Second, a country has the right to regulate its borders and to control immigration. People must make economic, political, and social decisions not out of shortsighted self-interest but with regard for the common good. A moral person cannot consider only what is good for his or her own self and family, but must act with the good of all people as his or her guiding principle. While people have the right to move, no country has the duty to receive so many immigrants that its social or economic life is jeopardized.
Third, a country must regulate its borders with justice and mercy. A country's regulation of borders and control of immigration must be governed by mercy, justice and concern for all people. A nation may not simply decide that it wants to provide for its own people and no others. A sincere commitment to the needs of all must prevail. All Catholic social teaching must be understood in light of the absolute equality of all people and the commitment to the common good.
In 2003, the U.S. Catholic Bishops released a pastoral letter entitled, "Strangers No Longer: Together on the Journey of Hope." In this letter, the bishops state, “When persons cannot find employment in their country of origin to support themselves and their families, they have a right to find work elsewhere in order to survive. Sovereign nations should provide ways to accommodate this right… More powerful economic nations…have a stronger obligation to accommodate migration flows."

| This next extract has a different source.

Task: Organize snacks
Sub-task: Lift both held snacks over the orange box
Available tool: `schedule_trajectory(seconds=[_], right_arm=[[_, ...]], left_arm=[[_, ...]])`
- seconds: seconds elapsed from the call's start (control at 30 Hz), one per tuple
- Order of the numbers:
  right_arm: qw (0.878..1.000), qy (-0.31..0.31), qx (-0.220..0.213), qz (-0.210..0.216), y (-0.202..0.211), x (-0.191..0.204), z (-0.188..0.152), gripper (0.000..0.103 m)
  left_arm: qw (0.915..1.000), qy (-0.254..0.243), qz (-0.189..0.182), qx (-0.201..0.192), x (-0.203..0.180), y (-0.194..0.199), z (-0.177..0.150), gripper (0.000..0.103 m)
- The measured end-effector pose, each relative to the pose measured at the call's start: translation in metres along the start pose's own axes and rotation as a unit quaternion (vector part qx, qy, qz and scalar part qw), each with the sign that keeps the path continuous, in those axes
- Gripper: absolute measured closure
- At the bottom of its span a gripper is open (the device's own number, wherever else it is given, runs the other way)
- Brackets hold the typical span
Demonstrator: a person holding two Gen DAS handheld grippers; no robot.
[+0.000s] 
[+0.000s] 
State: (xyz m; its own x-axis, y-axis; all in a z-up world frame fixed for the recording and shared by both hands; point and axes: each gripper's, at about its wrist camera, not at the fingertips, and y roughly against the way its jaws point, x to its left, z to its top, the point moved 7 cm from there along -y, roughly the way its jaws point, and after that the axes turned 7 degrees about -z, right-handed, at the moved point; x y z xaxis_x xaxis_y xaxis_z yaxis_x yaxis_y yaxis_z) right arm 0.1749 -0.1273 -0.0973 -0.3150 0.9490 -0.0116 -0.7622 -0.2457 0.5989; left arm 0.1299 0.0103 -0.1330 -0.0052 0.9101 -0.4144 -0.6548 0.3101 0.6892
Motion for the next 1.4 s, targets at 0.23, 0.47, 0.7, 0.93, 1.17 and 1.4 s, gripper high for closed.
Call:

The Catholic Church favors a comprehensive approach to immigration reform that will solve the challenges caused by illegal immigration with a compassionate response to immigrants fleeing violence and oppression or seeking to economically provide for their families. In his address to the joint meeting of Congress in September 2015, Pope Francis reminds us, “Let us treat others with the same passion and compassion with which we want to be treated. Let us seek for others the same possibilities which we seek for ourselves. Let us help others to grow, as we would like to be helped ourselves. In a word, if we want security, let us give security; if we want life, let us give life; if we want opportunities, let us provide opportunities. The yardstick we use for others will be the yardstick which time will use for us.”